Conserving seeds is a topic that every organic farmer must consider carefully. In particular, today we will explain how to choose and preserve tomato seeds. This operation is crucial to create our own seed bank, to be used in future crops, and for free exchange with fellow farmers. Today, we’ll start with tomatoes, but the reasoning about seed preservation applies to all our plants.
The foundation of a good organic cultivation, not only for tomatoes, already depends on the seed’s selection. It should be organic, preferably preserved traditionally, and not treated with modern chemical dressing techniques.
Why preserve tomato seeds
The seed, not only of tomatoes, contains all the characteristics of the plant. The variety, taste, shape, vulnerability to different cultivation conditions, and adaptability are all information stored within the “memory” of the seeds.

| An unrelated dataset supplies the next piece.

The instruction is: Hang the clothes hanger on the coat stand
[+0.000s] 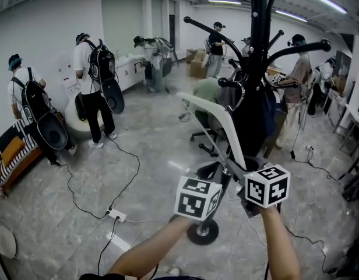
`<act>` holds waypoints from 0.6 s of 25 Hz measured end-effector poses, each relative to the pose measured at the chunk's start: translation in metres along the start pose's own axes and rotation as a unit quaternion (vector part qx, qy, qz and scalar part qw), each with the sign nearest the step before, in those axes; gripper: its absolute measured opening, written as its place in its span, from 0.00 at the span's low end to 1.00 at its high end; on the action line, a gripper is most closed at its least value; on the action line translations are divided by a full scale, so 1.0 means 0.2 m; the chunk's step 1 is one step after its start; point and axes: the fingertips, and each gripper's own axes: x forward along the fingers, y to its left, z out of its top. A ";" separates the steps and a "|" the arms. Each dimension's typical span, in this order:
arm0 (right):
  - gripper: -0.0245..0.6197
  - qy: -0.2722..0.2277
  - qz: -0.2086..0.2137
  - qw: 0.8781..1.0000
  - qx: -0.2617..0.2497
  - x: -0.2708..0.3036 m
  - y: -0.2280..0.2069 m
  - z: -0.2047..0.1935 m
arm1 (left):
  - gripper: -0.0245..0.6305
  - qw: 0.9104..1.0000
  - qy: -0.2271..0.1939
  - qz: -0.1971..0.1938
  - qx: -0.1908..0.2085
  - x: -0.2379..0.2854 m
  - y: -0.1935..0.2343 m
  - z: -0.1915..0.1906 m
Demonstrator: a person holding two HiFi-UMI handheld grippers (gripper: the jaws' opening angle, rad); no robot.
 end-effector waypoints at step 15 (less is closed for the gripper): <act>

Using seeds preserved from our own well-grown plants, adapted to our local climate conditions, enhances these characteristics, ensuring a growing quality in our crops. Furthermore, the hundreds of naturally existing varieties allow for growing tomatoes successfully in any corner of the planet.
The ethical issue
It becomes essential, therefore, to preserve our tomato seeds (but not only those). This is because the seeds of this plant are among those at the center of the world seed market controlled by multinational corporations. This is due to the adaptability characteristics of tomatoes, making them one of the most widely cultivated plants.
The issue of seed control by large companies is very delicate. It intersects with the world of GMOs and other very current matters like the TTIP.
If you want to know more, you can start with this documentary The World According to Monsanto, produced in 2008 by French journalist Marie-Monique Robin. This way, you can have a broader picture of the current global seed market situation.
In this context, what can be clearly stated, beyond GMOs, is that some multinational corporations, with their F1 hybrids, try to standardize the varieties on the market, imposing some of them at the expense of others. The problem with standardization is that it ignores biodiversity and the natural ability of the plant to grow and adapt according to nature. To counteract this trend, it is essential for every farmer to create their own seed bank. Considering the great adaptability characteristics of tomatoes, it is relatively easy to start this seed bank with this plant.
How to choose tomato seeds
Let’s try to understand how to preserve tomato seeds. But first, let’s see which seeds to avoid.
Why avoid F1 hybrid seeds
Not all plants are suitable for preserving tomato seeds. In fact, F1 hybrid seeds cannot be preserved.
The F1 hybrid overturns the very concept of tomato plant adaptability. This is because the seeds obtained from the tomato have a low germinability level.
Furthermore, the plant generated from the new seed will not have the strong characteristics of the mother plant. Instead, it will most likely be weak and unproductive.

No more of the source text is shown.